— Task directions —
Would you please transcribe, exactly as written, the lines of the entries below starting at the one that holds "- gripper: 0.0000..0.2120" and ending at the one that holds "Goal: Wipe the", both included?

— Record extracts —
.....

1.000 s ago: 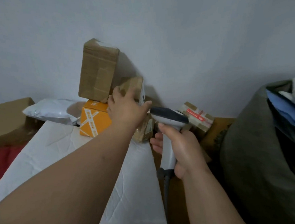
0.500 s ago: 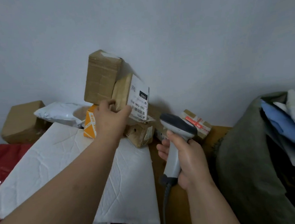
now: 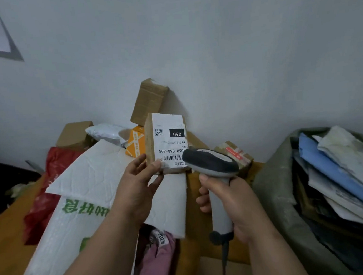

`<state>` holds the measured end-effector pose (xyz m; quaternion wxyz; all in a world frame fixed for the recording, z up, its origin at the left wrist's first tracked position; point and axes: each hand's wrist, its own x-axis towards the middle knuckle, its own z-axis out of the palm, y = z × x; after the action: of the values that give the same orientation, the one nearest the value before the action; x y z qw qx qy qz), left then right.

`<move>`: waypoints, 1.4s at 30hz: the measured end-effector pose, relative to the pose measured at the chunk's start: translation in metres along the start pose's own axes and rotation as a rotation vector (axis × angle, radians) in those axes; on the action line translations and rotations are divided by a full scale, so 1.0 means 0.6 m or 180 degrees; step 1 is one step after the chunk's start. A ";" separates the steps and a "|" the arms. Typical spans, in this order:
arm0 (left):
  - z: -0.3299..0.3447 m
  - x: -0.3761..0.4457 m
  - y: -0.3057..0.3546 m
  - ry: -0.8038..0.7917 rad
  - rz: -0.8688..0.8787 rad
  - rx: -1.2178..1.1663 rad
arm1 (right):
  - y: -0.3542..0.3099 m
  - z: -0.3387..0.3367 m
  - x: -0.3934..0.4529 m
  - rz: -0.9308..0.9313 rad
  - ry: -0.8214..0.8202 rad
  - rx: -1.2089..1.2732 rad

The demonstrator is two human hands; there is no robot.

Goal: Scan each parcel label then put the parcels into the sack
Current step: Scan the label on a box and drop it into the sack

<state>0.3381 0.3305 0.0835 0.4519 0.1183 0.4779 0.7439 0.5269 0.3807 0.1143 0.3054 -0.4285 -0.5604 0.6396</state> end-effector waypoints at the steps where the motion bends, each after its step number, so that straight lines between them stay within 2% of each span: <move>1: 0.000 -0.016 0.003 0.0001 0.0048 -0.0014 | -0.004 -0.001 -0.014 -0.0024 -0.0024 -0.0029; 13: -0.028 -0.124 0.029 -0.0041 0.0636 -0.0226 | -0.031 0.008 -0.131 -0.0118 -0.0204 -0.0364; 33: -0.087 -0.167 0.077 -0.0132 0.0395 -0.0367 | -0.044 0.083 -0.212 -0.0243 0.0001 -0.0443; 42: -0.100 -0.184 0.089 -0.0315 0.0471 -0.0330 | -0.036 0.098 -0.236 -0.0387 0.0097 -0.0474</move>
<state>0.3342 0.2004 0.1244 0.4244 0.1663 0.4058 0.7922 0.5359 0.2346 0.1650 0.3195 -0.4249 -0.6267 0.5698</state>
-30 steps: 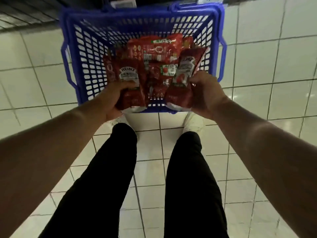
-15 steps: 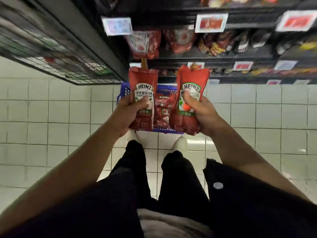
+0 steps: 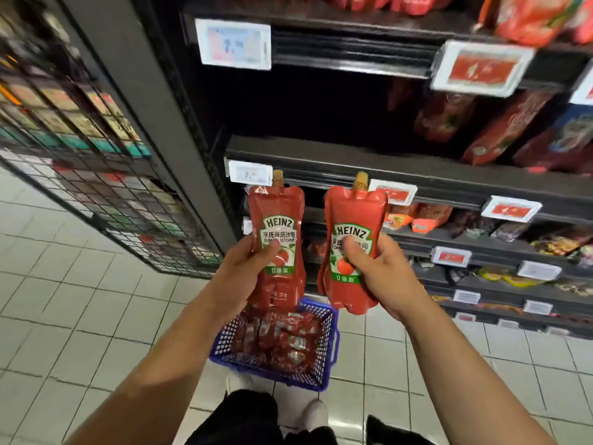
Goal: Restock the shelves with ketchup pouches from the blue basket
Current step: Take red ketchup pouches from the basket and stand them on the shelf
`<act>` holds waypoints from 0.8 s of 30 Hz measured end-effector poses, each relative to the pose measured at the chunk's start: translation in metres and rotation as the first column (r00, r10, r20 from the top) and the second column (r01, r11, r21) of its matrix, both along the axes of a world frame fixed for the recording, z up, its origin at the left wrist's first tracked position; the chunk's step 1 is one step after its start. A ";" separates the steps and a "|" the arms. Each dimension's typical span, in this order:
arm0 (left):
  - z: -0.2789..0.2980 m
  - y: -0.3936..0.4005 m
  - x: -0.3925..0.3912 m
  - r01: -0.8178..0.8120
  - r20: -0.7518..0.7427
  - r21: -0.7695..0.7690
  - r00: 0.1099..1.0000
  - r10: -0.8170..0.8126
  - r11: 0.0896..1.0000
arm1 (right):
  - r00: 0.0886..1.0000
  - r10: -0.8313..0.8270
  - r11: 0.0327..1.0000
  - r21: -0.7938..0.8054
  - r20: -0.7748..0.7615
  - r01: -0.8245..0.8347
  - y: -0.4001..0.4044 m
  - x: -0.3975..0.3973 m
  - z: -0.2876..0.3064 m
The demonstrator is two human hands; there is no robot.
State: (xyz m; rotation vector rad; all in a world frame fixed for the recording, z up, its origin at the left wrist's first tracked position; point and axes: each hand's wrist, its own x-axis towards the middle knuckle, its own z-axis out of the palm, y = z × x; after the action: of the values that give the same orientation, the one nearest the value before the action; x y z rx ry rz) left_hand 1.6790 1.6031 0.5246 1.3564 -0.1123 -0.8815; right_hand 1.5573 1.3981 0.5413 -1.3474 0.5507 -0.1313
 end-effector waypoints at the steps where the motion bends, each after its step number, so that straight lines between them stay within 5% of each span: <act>1: 0.008 0.000 0.008 0.009 0.024 -0.012 1.000 -0.008 1.000 | 1.000 -0.006 1.000 -0.007 0.009 0.006 -0.002 0.007 0.008; 7: 0.037 -0.009 0.060 0.042 0.138 -0.050 0.990 -0.034 0.998 | 0.994 -0.068 0.995 -0.070 0.080 0.074 -0.007 0.054 0.043; 17: 0.023 -0.046 0.104 0.032 0.375 0.122 0.924 -0.076 0.992 | 0.994 0.031 0.987 -0.158 0.105 -0.014 -0.041 0.101 0.025; 24: 0.005 -0.093 0.137 -0.037 0.472 -0.125 0.876 0.093 0.991 | 0.971 0.076 0.993 -0.102 0.228 -0.054 -0.098 0.146 0.009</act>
State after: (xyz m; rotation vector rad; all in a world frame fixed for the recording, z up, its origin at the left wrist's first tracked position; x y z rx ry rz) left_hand 1.8160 1.5102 0.5296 1.4390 -0.4898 -0.4581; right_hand 1.7029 1.3000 0.5505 -1.4183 0.3060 -0.2608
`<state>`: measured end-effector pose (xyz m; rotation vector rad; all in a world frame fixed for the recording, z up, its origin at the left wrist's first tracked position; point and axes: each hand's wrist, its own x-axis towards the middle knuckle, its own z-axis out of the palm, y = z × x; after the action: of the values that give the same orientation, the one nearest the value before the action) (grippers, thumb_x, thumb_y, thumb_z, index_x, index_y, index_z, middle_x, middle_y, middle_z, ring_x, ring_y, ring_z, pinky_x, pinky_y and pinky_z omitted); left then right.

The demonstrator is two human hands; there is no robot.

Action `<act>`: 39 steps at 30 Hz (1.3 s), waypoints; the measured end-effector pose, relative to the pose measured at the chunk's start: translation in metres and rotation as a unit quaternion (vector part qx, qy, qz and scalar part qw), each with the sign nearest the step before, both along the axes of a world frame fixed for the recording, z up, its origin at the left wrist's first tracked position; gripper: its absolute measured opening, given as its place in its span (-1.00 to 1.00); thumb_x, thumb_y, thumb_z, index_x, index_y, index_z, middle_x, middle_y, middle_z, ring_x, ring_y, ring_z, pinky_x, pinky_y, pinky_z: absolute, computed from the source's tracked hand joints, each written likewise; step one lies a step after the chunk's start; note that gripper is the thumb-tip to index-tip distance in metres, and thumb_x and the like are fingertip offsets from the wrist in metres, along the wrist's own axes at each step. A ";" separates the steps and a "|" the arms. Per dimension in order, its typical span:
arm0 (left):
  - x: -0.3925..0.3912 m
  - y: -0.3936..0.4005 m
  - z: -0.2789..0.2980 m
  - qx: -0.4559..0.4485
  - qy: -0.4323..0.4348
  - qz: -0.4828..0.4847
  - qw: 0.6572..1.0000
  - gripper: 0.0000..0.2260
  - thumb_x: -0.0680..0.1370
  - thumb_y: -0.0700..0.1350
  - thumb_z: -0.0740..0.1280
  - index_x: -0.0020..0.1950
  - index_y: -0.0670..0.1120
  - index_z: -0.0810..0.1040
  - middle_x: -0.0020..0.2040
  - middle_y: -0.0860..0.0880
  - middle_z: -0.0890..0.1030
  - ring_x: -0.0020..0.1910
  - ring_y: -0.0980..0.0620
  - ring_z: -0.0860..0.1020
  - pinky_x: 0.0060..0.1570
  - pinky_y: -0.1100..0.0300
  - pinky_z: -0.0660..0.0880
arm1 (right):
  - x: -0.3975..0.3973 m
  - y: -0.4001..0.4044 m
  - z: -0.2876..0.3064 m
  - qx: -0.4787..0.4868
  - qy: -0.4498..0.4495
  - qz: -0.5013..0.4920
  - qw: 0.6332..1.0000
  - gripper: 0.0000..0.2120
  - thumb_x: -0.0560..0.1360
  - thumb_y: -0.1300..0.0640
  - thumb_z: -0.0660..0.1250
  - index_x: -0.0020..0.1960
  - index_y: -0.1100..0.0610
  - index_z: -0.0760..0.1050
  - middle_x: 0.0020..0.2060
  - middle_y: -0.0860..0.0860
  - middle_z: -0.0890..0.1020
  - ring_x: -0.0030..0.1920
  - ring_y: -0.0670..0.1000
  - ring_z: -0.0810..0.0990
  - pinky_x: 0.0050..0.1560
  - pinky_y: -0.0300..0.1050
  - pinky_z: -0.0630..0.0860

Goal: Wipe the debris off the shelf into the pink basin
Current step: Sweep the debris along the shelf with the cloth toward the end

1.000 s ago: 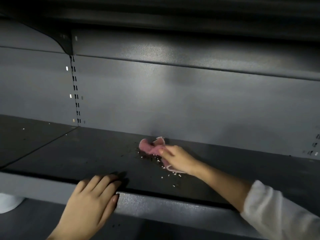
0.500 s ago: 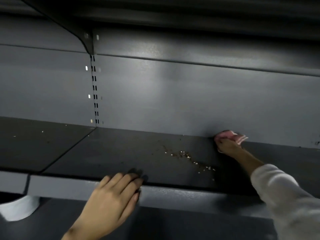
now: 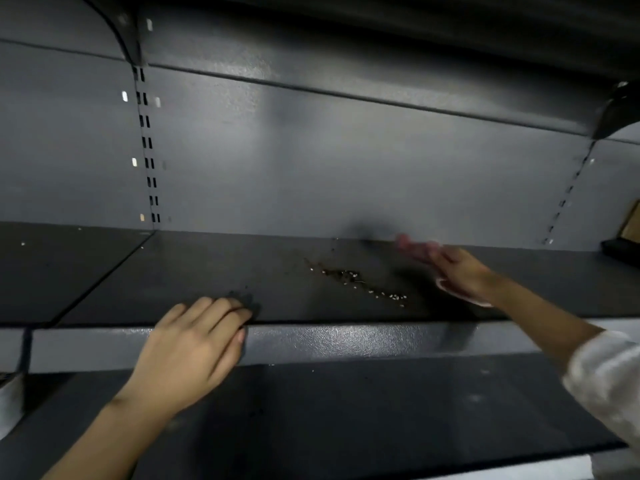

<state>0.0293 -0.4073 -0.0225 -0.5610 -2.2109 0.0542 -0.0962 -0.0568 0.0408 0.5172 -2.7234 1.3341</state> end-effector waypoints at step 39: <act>-0.006 -0.017 -0.015 0.027 0.080 0.003 0.996 -0.58 0.59 -0.04 0.09 -0.23 -0.12 0.68 -0.24 -0.03 0.65 -0.18 0.08 0.43 -0.22 0.28 0.30 | -0.078 -0.157 -0.025 0.168 0.021 0.180 0.969 -0.76 0.60 0.11 0.06 -0.14 0.00 0.46 -0.27 -0.05 0.47 -0.22 -0.04 0.45 -0.14 -0.21 0.37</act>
<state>0.0229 -0.4239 -0.0377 -0.5040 -2.0521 0.0412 -0.1742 -0.2136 0.0154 1.0970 -2.9312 0.8918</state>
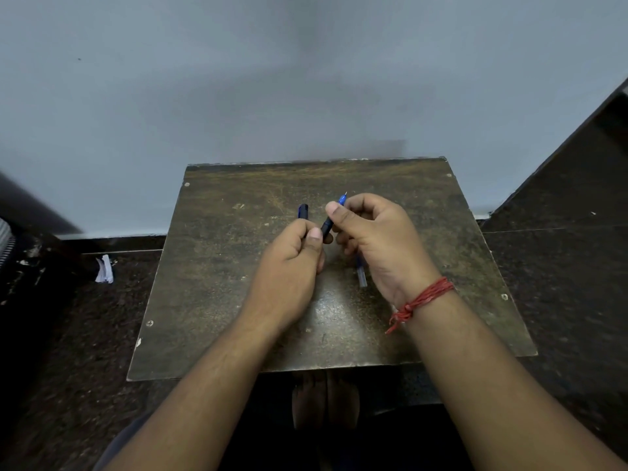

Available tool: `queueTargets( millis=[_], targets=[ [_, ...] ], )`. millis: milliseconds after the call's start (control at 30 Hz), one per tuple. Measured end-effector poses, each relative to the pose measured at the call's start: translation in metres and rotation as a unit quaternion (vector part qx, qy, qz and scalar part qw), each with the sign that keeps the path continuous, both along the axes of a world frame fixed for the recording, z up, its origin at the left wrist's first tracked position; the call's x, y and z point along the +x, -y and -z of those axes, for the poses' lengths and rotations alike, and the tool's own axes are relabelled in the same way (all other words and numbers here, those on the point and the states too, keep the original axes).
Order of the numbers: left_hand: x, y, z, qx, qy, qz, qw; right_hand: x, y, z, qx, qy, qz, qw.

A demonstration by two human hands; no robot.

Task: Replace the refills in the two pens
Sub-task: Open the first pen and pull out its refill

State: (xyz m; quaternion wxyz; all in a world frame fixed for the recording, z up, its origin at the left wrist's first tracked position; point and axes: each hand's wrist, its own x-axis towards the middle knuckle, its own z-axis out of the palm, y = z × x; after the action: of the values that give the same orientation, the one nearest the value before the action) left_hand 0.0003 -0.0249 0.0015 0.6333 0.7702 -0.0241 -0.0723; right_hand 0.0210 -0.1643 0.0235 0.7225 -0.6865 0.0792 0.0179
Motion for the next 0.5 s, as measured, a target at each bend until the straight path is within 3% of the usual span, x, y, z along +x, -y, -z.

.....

— Task answer —
  - gripper: 0.0000..0.2120
  - thumb_x: -0.0560..0.1360
  - thumb_y: -0.1300..0.0640
  - thumb_z: -0.0660..0.1250
  - index_x: -0.0020..0.1960
  - index_y: -0.1100..0.0610
  - index_z: -0.0760..0.1050
  - middle_x: 0.0020..0.2060
  - middle_y: -0.0860..0.0860
  - middle_z: -0.0890..0.1020
  - ring_x: -0.0030..0.1920
  - ring_y: -0.0670..0.1000
  - ring_z: -0.0810..0.0990
  - pinky_x: 0.0050..0.1560
  - pinky_y: -0.0300..0.1050
  - pinky_z: -0.0630..0.0860

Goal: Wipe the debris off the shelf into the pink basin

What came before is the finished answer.